START DATA SEGMENT

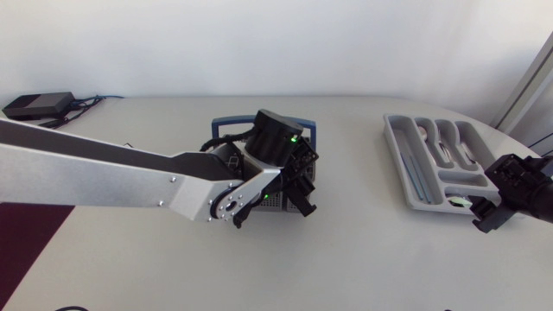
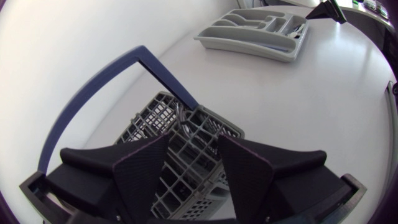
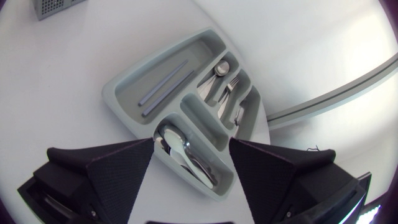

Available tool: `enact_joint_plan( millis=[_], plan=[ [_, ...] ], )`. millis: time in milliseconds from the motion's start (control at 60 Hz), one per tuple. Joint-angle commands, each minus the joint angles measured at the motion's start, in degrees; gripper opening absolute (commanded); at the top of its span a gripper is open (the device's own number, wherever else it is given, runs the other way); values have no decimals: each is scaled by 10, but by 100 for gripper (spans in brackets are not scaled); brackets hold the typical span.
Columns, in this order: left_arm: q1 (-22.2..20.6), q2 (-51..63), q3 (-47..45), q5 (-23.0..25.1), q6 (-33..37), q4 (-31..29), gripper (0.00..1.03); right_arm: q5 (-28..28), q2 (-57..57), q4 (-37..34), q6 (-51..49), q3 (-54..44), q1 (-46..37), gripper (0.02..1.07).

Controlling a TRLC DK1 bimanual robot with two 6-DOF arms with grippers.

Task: Transfer all utensils from the basket to the drawer tray.

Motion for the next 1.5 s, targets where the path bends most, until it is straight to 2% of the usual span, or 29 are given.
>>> enact_joint_plan(
  millis=[0, 133, 200, 467, 600, 717, 867, 1250, 1483],
  plan=[
    [1, 13, 13, -10, 14, 14, 55, 4, -7, -5, 15, -13, 7, 89],
    [2, 19, 18, -16, 14, 28, 55, 7, -7, -5, 16, -13, 14, 89],
    [3, 23, 21, -17, 14, 33, 46, 8, -7, -5, 19, -13, 19, 89],
    [5, 41, 39, -26, 13, 39, 36, 13, -3, -4, 23, -13, 32, 89],
    [7, 49, 43, -31, 13, 44, 24, 14, -1, -4, 28, -16, 38, 89],
    [6, 49, 45, -31, 13, 47, 23, 15, -2, -4, 30, -19, 42, 89],
    [2, 50, 42, -37, 16, 54, 4, 20, -3, 1, 32, -28, 52, 89],
    [-3, 41, 31, -41, 18, 64, 4, 23, -11, -1, 34, -31, 54, 89],
    [-9, -2, 1, -54, 41, 98, 4, 23, -16, -3, 37, -34, 57, 89]
  ],
)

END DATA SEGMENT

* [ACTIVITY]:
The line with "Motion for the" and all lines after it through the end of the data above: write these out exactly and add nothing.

* [REPLY TO THE TASK]:
Motion for the next 1.5 s, targets where the path bends most, until it is straight to 2% of the usual span, or 29 are given.
>>> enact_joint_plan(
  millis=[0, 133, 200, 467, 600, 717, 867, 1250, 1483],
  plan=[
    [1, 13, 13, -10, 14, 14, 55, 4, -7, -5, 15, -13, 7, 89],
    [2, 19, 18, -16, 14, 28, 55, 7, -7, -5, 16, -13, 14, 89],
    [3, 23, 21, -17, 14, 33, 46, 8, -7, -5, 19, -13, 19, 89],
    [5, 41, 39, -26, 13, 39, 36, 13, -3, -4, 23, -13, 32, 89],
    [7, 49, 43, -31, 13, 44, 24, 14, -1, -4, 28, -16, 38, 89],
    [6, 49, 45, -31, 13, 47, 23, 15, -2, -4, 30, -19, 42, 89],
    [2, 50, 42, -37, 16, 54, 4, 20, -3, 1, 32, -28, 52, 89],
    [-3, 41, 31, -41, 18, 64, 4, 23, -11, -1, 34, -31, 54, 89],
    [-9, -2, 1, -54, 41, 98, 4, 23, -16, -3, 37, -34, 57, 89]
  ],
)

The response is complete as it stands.